GOAL OF THE EXERCISE
Copy out all of the data word for word. Omit every picture.
[Opening SUPPLIED MATERIAL section]
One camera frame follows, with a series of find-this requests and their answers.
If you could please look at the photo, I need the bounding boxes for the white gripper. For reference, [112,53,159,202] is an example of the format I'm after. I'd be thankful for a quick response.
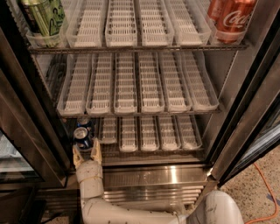
[73,138,104,200]

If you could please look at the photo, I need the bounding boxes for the blue pepsi can front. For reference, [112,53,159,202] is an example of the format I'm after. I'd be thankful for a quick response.
[73,127,93,150]

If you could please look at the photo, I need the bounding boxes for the blue pepsi can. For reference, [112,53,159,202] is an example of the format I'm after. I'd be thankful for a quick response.
[77,117,95,137]
[73,127,93,150]

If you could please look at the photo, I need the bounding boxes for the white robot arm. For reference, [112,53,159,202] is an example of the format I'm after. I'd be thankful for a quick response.
[73,139,245,224]

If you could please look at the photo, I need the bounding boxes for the blue pepsi can rear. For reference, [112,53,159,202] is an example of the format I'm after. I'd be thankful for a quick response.
[77,117,95,137]

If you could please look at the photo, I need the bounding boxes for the clear can tray bottom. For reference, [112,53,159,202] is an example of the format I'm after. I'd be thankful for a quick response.
[119,117,138,152]

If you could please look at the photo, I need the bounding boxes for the clear can tray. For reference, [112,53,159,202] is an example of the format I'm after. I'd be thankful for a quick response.
[114,52,137,114]
[105,0,137,47]
[119,117,138,152]

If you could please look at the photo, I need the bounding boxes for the left glass fridge door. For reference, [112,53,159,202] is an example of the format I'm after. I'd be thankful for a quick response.
[0,29,72,191]

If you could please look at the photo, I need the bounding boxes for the glass fridge door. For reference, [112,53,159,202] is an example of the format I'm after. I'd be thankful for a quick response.
[0,29,72,191]
[204,14,280,186]

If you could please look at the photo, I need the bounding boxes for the clear can tray middle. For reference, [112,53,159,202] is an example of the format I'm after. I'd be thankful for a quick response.
[114,52,137,114]

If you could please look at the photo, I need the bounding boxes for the steel fridge base grille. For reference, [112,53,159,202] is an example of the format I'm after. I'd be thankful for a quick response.
[36,165,218,214]

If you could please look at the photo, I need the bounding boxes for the clear can tray top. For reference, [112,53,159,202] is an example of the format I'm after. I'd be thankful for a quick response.
[105,0,137,47]

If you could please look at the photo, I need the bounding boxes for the green soda can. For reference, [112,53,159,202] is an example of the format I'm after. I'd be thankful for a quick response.
[19,0,66,47]

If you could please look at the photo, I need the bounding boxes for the right glass fridge door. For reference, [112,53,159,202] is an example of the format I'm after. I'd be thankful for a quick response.
[204,14,280,186]

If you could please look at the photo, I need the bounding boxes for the red coca-cola can rear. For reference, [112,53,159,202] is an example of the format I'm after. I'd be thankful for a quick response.
[207,0,225,22]

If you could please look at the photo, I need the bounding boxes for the red coca-cola can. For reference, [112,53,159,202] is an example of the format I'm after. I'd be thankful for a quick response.
[207,0,225,22]
[216,0,257,44]

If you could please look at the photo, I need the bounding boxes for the red coca-cola can front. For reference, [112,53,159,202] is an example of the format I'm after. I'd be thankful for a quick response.
[216,0,257,44]

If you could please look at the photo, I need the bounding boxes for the bottom wire fridge shelf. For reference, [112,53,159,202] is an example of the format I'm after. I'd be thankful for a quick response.
[100,144,203,165]

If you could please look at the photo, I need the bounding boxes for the wire fridge shelf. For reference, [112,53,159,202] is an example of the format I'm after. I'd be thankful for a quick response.
[100,144,203,165]
[28,44,249,54]
[57,107,221,119]

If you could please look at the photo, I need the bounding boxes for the top wire fridge shelf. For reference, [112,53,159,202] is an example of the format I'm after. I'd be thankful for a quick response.
[28,44,249,54]

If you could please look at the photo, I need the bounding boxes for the middle wire fridge shelf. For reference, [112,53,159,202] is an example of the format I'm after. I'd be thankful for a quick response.
[57,107,221,119]

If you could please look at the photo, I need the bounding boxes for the orange power cable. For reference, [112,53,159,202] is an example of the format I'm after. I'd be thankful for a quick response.
[245,162,280,224]
[Closing SUPPLIED MATERIAL section]
ANSWER FOR THIS EXERCISE
One camera frame follows, with a series of find-this requests and their answers.
If you could please look at the photo, I need the bounding boxes for the white gripper. For reference, [112,53,159,202] is an example of the format I'm after. I'd be thankful for a quick response.
[73,138,104,200]

If you could please look at the photo, I need the bounding boxes for the blue pepsi can front. For reference, [112,53,159,202] is an example of the format I'm after. I'd be thankful for a quick response.
[73,127,93,150]

If you could please look at the photo, I need the bounding boxes for the blue pepsi can. For reference, [112,53,159,202] is an example of the format I'm after. I'd be thankful for a quick response.
[77,117,95,137]
[73,127,93,150]

If you could please look at the photo, I need the bounding boxes for the white robot arm. For reference, [112,53,159,202] is an example of the format I'm after. I'd be thankful for a quick response.
[73,139,245,224]

If you could please look at the photo, I need the bounding boxes for the blue pepsi can rear. For reference, [112,53,159,202] is an example of the format I'm after. I'd be thankful for a quick response.
[77,117,95,137]

If you could please look at the photo, I need the bounding boxes for the clear can tray bottom. For reference, [112,53,159,202] is an example of the format I'm after. I'd be thankful for a quick response.
[119,117,138,152]

If you could please look at the photo, I need the bounding boxes for the clear can tray. For reference, [112,53,159,202] is an example of the format I'm after. I'd be thankful for a quick response.
[114,52,137,114]
[105,0,137,47]
[119,117,138,152]

If you could please look at the photo, I need the bounding boxes for the left glass fridge door. For reference, [112,53,159,202] is an example of the format I'm after. I'd be thankful for a quick response.
[0,29,72,191]

If you could please look at the photo, I need the bounding boxes for the glass fridge door. For reference, [112,53,159,202] is an example of the format I'm after. I'd be thankful for a quick response.
[0,29,72,191]
[204,14,280,186]

If you could please look at the photo, I need the bounding boxes for the clear can tray middle. For reference, [112,53,159,202] is an example of the format I'm after. I'd be thankful for a quick response.
[114,52,137,114]

If you could please look at the photo, I need the bounding boxes for the steel fridge base grille. For reference, [112,53,159,202] is an example of the format I'm after. I'd be thankful for a quick response.
[36,165,218,214]

If you could please look at the photo, I need the bounding boxes for the clear can tray top. For reference, [112,53,159,202] is an example of the format I'm after. I'd be thankful for a quick response.
[105,0,137,47]

If you could please look at the photo, I need the bounding boxes for the green soda can. For reference, [112,53,159,202] is an example of the format I'm after. I'd be thankful for a quick response.
[19,0,66,47]

If you could please look at the photo, I need the bounding boxes for the right glass fridge door. For reference, [112,53,159,202] is an example of the format I'm after. I'd be thankful for a quick response.
[204,14,280,186]

If you could please look at the photo, I need the bounding boxes for the red coca-cola can rear. For reference, [112,53,159,202] is an example of the format I'm after. I'd be thankful for a quick response.
[207,0,225,22]

If you could please look at the photo, I need the bounding boxes for the red coca-cola can. For reference, [112,53,159,202] is an example of the format I'm after. I'd be thankful for a quick response.
[207,0,225,22]
[216,0,257,44]

If you could please look at the photo, I need the bounding boxes for the red coca-cola can front. For reference, [112,53,159,202] is an example of the format I'm after. I'd be thankful for a quick response.
[216,0,257,44]

If you could please look at the photo, I need the bounding boxes for the bottom wire fridge shelf. For reference, [112,53,159,202] is an example of the format I'm after. I'd be thankful for a quick response.
[100,144,203,165]

If you could please look at the photo, I need the bounding boxes for the wire fridge shelf. For reference, [112,53,159,202] is an example of the format I'm after. I'd be thankful for a quick response.
[100,144,203,165]
[28,44,249,54]
[57,107,221,119]

If you could please look at the photo, I need the bounding boxes for the top wire fridge shelf. For reference, [112,53,159,202] is an example of the format I'm after. I'd be thankful for a quick response.
[28,44,249,54]

If you could please look at the photo, I need the bounding boxes for the middle wire fridge shelf. For reference, [112,53,159,202] is an example of the format I'm after. I'd be thankful for a quick response.
[57,107,221,119]

If you could please look at the photo, I need the bounding boxes for the orange power cable. For reference, [112,53,159,202] is an example of the format I'm after. I'd be thankful for a quick response.
[245,162,280,224]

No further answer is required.